> [WHAT TO WORK ON]:
Would you print every entry below exactly as written, omitting the images?

++++++++

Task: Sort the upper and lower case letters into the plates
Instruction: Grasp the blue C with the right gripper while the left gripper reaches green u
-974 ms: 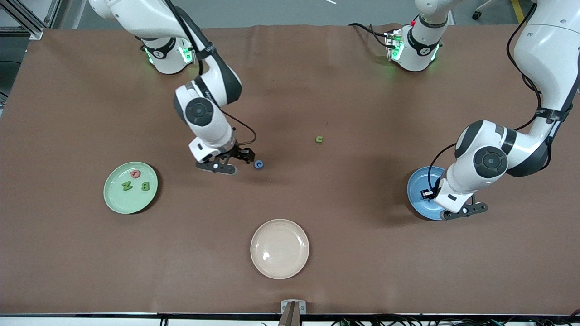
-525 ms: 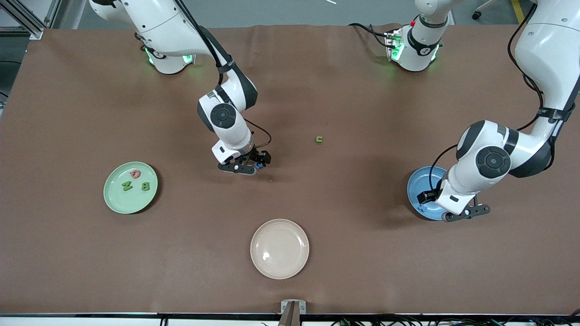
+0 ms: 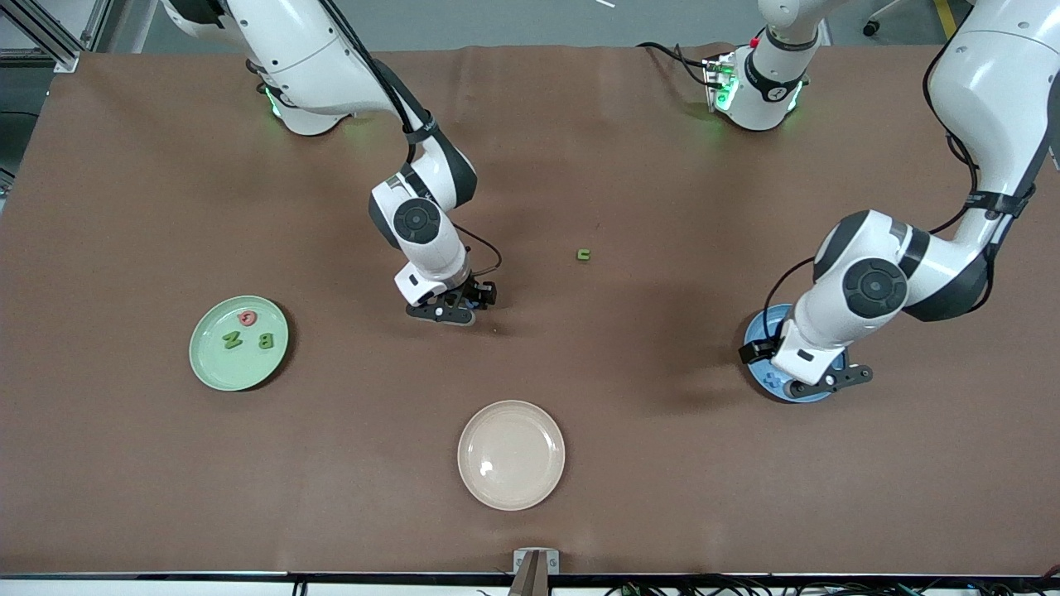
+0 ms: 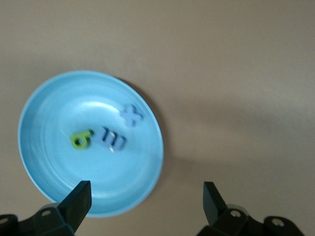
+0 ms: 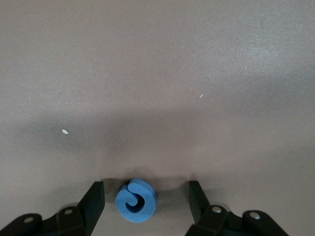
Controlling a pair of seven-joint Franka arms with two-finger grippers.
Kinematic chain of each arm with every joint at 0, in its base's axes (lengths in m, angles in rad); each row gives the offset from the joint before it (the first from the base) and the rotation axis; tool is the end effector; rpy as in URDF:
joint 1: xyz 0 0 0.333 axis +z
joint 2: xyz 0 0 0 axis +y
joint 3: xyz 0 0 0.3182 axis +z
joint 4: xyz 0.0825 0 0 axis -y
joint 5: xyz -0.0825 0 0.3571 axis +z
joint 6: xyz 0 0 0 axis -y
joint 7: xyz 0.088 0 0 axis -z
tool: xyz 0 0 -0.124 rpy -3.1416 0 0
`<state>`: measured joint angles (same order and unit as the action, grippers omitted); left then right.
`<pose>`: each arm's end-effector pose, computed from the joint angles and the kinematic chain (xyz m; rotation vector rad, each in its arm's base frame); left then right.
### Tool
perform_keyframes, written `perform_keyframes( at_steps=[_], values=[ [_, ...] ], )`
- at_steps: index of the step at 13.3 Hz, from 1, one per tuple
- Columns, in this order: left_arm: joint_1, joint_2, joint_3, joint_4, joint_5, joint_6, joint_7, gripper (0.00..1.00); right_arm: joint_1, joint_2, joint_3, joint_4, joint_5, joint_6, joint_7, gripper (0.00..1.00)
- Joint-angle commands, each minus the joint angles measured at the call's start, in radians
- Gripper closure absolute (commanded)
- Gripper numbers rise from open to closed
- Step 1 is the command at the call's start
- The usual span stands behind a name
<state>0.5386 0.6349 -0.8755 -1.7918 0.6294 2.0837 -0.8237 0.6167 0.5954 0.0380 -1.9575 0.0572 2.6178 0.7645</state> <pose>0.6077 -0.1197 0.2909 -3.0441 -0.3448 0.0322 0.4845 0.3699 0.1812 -3.0498 0.2532 -0.0242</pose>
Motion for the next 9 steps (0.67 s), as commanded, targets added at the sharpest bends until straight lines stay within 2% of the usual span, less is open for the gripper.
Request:
perform_keyframes(
  at_steps=[1,4,9],
  values=[
    [0.014,-0.029,-0.046,-0.067,0.010,-0.022,-0.093,0.00,0.028,0.015,-0.009,0.015,0.004,0.001,0.013,0.37],
    [0.017,-0.066,-0.079,-0.151,0.010,-0.022,-0.182,0.00,0.029,0.015,-0.009,0.015,0.003,-0.001,0.016,0.61],
    [-0.018,0.009,-0.187,-0.185,-0.007,-0.008,-0.441,0.00,0.037,0.017,-0.010,0.014,0.001,-0.004,0.018,0.78]
  ],
)
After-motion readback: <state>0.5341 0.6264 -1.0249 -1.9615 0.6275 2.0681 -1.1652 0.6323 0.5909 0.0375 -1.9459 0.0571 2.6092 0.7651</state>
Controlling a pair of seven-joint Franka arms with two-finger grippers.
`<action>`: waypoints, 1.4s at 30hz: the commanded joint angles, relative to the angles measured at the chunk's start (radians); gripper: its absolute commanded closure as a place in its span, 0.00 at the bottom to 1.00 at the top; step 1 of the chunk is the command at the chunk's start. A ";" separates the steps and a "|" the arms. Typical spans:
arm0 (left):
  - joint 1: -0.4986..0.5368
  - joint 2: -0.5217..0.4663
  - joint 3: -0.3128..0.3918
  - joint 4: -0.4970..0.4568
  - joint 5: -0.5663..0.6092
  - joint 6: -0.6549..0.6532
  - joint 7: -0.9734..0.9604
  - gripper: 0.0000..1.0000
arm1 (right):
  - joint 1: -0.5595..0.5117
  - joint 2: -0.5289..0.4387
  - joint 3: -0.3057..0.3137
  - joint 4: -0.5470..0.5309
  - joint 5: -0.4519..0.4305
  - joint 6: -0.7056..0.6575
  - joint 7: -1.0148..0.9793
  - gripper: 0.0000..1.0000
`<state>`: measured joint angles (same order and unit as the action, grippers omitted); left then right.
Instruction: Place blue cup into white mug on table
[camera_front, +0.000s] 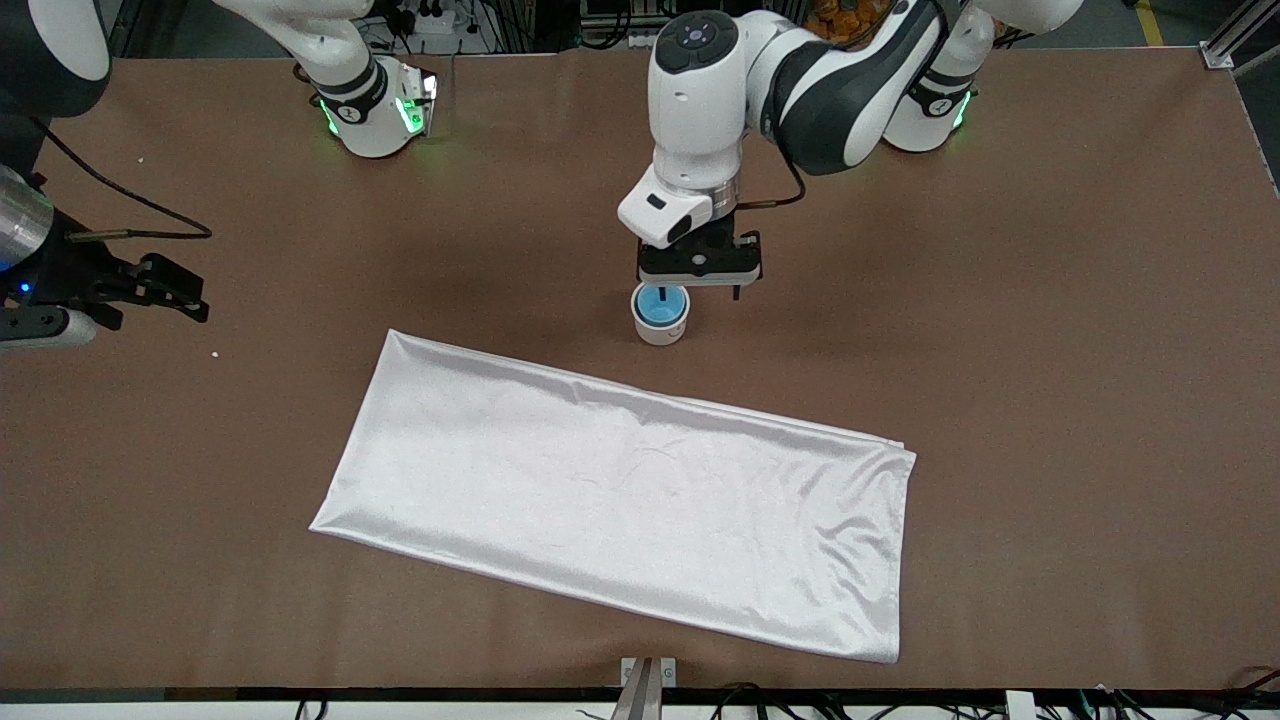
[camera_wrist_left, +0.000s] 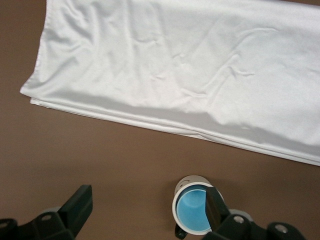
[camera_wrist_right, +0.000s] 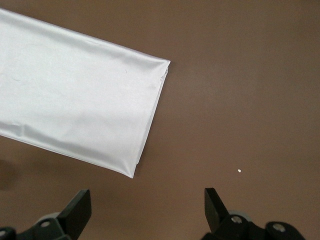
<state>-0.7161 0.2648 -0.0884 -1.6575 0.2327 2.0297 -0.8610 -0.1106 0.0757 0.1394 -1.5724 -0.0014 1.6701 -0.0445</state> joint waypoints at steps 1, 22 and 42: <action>0.063 -0.087 -0.007 -0.019 -0.049 -0.060 0.100 0.00 | -0.011 -0.019 0.003 -0.008 -0.011 -0.009 -0.011 0.00; 0.308 -0.275 -0.007 -0.036 -0.184 -0.267 0.444 0.00 | 0.011 -0.025 -0.001 -0.004 -0.003 -0.018 -0.012 0.00; 0.494 -0.317 -0.004 -0.068 -0.280 -0.327 0.637 0.00 | 0.089 -0.025 -0.113 -0.004 -0.002 -0.016 -0.028 0.00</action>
<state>-0.2667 -0.0245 -0.0860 -1.6970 -0.0105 1.7097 -0.2929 -0.0274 0.0682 0.0385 -1.5713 -0.0022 1.6622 -0.0557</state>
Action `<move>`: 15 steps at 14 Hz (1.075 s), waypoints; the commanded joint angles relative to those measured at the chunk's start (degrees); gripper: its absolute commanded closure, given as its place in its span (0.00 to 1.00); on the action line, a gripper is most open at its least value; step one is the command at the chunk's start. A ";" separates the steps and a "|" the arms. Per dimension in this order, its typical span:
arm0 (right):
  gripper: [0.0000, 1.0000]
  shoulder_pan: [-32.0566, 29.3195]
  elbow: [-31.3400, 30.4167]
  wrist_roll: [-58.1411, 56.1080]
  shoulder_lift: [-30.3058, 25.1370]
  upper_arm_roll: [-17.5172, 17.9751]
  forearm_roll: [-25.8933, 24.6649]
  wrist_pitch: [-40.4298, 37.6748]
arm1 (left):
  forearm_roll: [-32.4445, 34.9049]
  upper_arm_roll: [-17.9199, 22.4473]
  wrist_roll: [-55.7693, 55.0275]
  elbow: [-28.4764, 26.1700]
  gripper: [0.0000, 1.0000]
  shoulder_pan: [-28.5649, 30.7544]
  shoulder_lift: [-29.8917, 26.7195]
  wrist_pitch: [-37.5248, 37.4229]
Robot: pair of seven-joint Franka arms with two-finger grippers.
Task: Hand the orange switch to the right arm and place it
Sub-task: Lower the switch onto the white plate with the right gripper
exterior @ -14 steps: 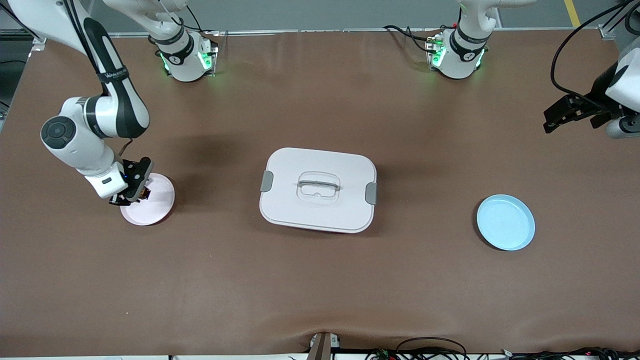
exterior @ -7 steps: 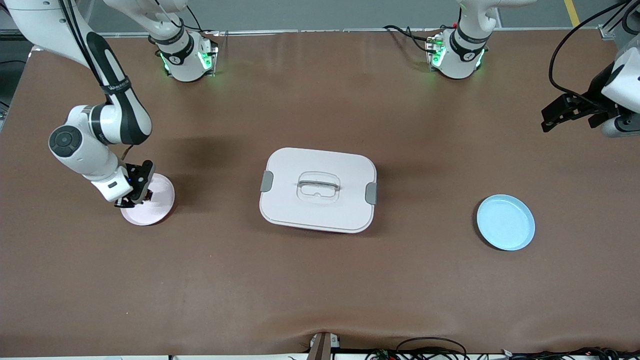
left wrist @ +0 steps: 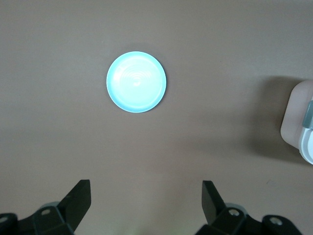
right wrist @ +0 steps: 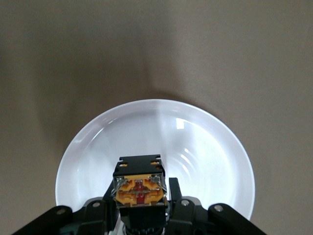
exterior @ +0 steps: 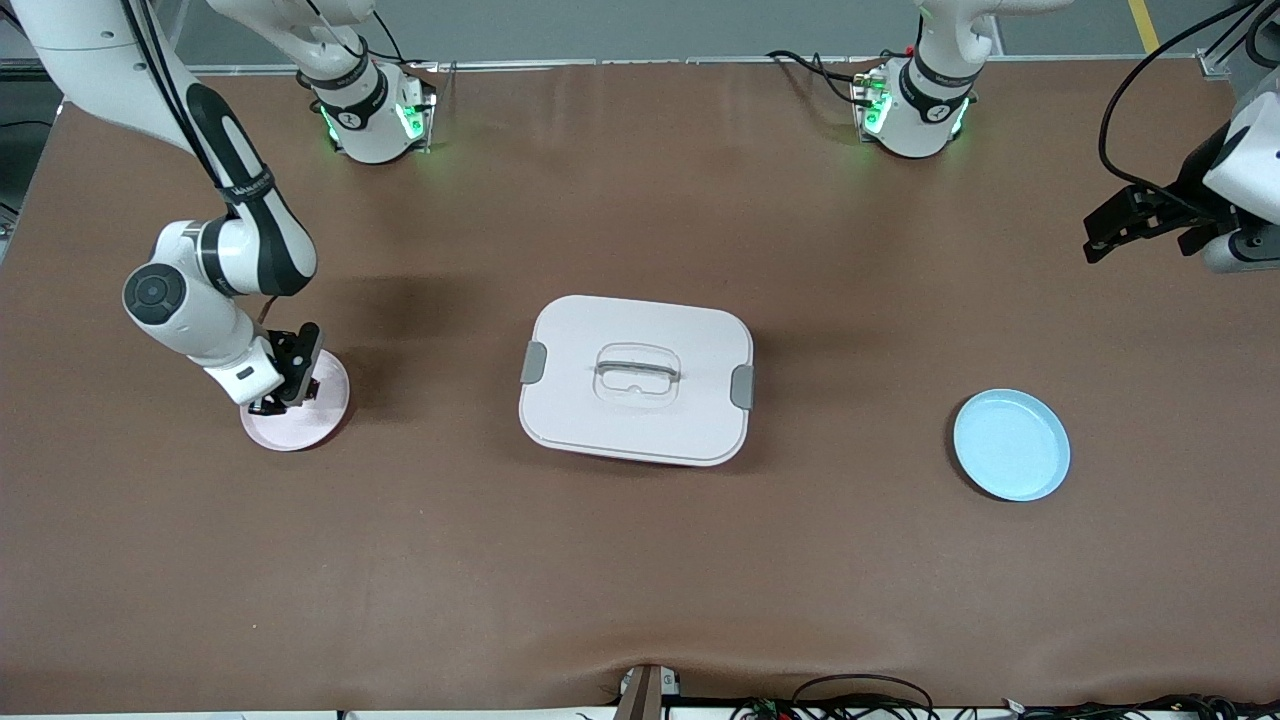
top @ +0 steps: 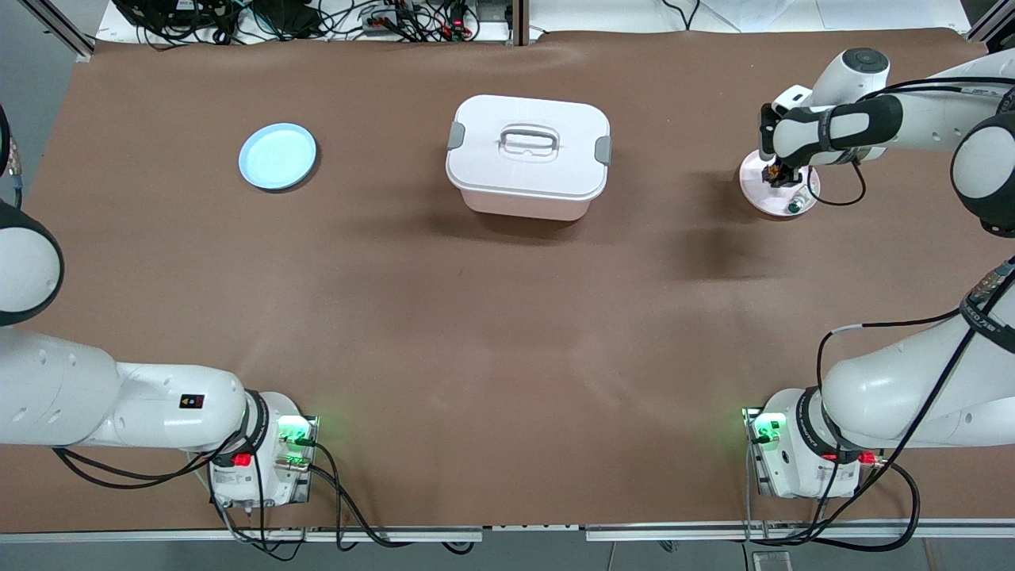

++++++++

> [EXERCISE ANSWER]:
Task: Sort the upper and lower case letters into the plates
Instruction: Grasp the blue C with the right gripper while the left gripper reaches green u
-974 ms: 
-525 ms: 
+0 ms: 
+0 ms: 
+0 ms: 
Controlling a pair of seven-joint Franka arms with two-finger grippers.
Kinematic chain of each arm with every joint at 0, in its base's axes (lengths in m, angles in rad); each row gives the offset from the joint before it (the first from the base) and the rotation axis; tool is the end effector; rpy as in URDF:
joint 1: xyz 0 0 0.333 axis +z
joint 2: xyz 0 0 0 axis +y
joint 3: xyz 0 0 0.3182 axis +z
joint 4: xyz 0.0825 0 0 axis -y
joint 5: xyz -0.0825 0 0.3571 axis +z
joint 6: xyz 0 0 0 axis -y
joint 7: xyz 0.088 0 0 axis -z
tool: xyz 0 0 -0.124 rpy -3.1416 0 0
`<state>`: measured joint angles (same order and unit as the action, grippers omitted); left then right.
`<pose>`: each arm's end-effector pose, computed from the joint angles and the kinematic chain (xyz m; rotation vector rad, each in its arm's base frame); left then right.
### Tool
perform_keyframes, written `perform_keyframes( at_steps=[_], values=[ [_, ...] ], )`
- at_steps: index of the step at 13.3 Hz, from 1, one per tuple
- Columns, in this order: left_arm: joint_1, joint_2, joint_3, joint_4, joint_5, joint_6, joint_7, gripper (0.00..1.00); right_arm: joint_1, joint_2, joint_3, joint_4, joint_5, joint_6, joint_7, gripper (0.00..1.00)
- Joint-angle commands, each minus the joint angles measured at the call's start, in radians
- Gripper closure absolute (commanded)
- Gripper numbers rise from open to closed
- Step 1 is the command at the call's start
- The usual span stands behind a name
<state>0.5386 0.6349 -0.8755 -1.7918 0.6294 2.0837 -0.8237 0.6167 0.5954 0.0380 -1.9575 0.0572 2.6178 0.7645</state> <pose>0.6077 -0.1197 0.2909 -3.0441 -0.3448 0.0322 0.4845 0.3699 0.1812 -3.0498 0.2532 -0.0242</pose>
Motion for the next 9 steps (0.67 s), as commanded, targets added at the sharpest bends until straight lines stay within 2% of the usual span, less is open for the gripper.
Request:
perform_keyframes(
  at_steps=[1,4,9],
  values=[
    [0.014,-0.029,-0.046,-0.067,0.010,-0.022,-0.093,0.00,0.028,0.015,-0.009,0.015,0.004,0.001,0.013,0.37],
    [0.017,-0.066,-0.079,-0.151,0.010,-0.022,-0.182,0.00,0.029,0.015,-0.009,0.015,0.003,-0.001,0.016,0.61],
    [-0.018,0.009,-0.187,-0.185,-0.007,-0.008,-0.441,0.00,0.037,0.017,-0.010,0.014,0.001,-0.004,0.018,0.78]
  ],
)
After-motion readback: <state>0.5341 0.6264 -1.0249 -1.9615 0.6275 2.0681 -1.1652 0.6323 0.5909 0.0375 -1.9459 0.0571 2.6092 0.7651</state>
Controlling a pair of seven-joint Franka arms with two-finger grippers.
`<action>`: waypoints, 1.4s at 30hz: the commanded joint angles, relative to the angles measured at the chunk's start (radians); gripper: its absolute commanded closure as a place in its span, 0.00 at the bottom to 1.00 at the top; step 1 of the chunk is the command at the chunk's start. A ";" separates the steps and a "|" the arms. Typical spans:
arm0 (left):
  - joint 1: -0.4986..0.5368
  - joint 2: -0.5217..0.4663
  - joint 3: -0.3128..0.3918
  - joint 4: -0.4970..0.4568
  - joint 5: -0.5663..0.6092
  - joint 6: -0.6549..0.6532
  - joint 7: -0.9734..0.9604
  - gripper: 0.0000..1.0000
arm1 (right):
  - joint 1: -0.5595..0.5117
  - joint 2: -0.5289..0.4387
  - joint 3: -0.3057..0.3137
  - joint 4: -0.5470..0.5309
  - joint 5: -0.4519..0.4305
  - joint 6: -0.7056..0.6575
  - joint 7: -1.0148..0.9793
  - gripper: 0.0000..1.0000
`<state>`: measured joint angles (same order and unit as the action, grippers omitted); left then right.
Instruction: Place blue cup into white mug on table
[camera_front, +0.000s] 
[camera_wrist_left, +0.000s] 
[camera_wrist_right, +0.000s] 
<state>-0.7161 0.2648 -0.0884 -1.6575 0.2327 2.0297 -0.8610 -0.1106 0.0757 0.1394 -1.5724 -0.0014 1.6701 -0.0445</state> joint waypoints at steps 1, 22 and 42: <action>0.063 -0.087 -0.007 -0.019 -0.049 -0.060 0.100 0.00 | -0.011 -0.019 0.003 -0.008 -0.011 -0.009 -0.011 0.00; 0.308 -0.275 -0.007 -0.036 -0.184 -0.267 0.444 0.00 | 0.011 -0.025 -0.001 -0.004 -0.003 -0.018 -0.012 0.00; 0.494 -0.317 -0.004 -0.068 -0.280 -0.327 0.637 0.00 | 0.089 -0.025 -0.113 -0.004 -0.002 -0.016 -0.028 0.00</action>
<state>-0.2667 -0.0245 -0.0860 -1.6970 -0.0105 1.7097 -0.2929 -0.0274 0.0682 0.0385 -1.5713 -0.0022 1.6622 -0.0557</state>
Action `<move>`: 15 steps at 14 Hz (1.075 s), waypoints; the commanded joint angles relative to those measured at the chunk's start (degrees); gripper: its absolute commanded closure, given as its place in its span (0.00 to 1.00); on the action line, a gripper is most open at its least value; step one is the command at the chunk's start. A ";" separates the steps and a "|" the arms. Per dimension in this order, its typical span:
arm0 (right):
  gripper: [0.0000, 1.0000]
  shoulder_pan: [-32.0566, 29.3195]
  elbow: [-31.3400, 30.4167]
  wrist_roll: [-58.1411, 56.1080]
  shoulder_lift: [-30.3058, 25.1370]
  upper_arm_roll: [-17.5172, 17.9751]
  forearm_roll: [-25.8933, 24.6649]
  wrist_pitch: [-40.4298, 37.6748]
arm1 (left):
  forearm_roll: [-32.4445, 34.9049]
  upper_arm_roll: [-17.9199, 22.4473]
  wrist_roll: [-55.7693, 55.0275]
  elbow: [-28.4764, 26.1700]
  gripper: [0.0000, 1.0000]
  shoulder_pan: [-28.5649, 30.7544]
  shoulder_lift: [-29.8917, 26.7195]
  wrist_pitch: [-37.5248, 37.4229]
Robot: pair of seven-joint Franka arms with two-finger grippers.
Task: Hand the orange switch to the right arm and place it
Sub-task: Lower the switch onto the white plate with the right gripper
exterior @ -14 steps: 
exterior @ -7 steps: 
left wrist @ +0 steps: 
right wrist @ +0 steps: 
exterior @ +0 steps: 
top @ +0 steps: 

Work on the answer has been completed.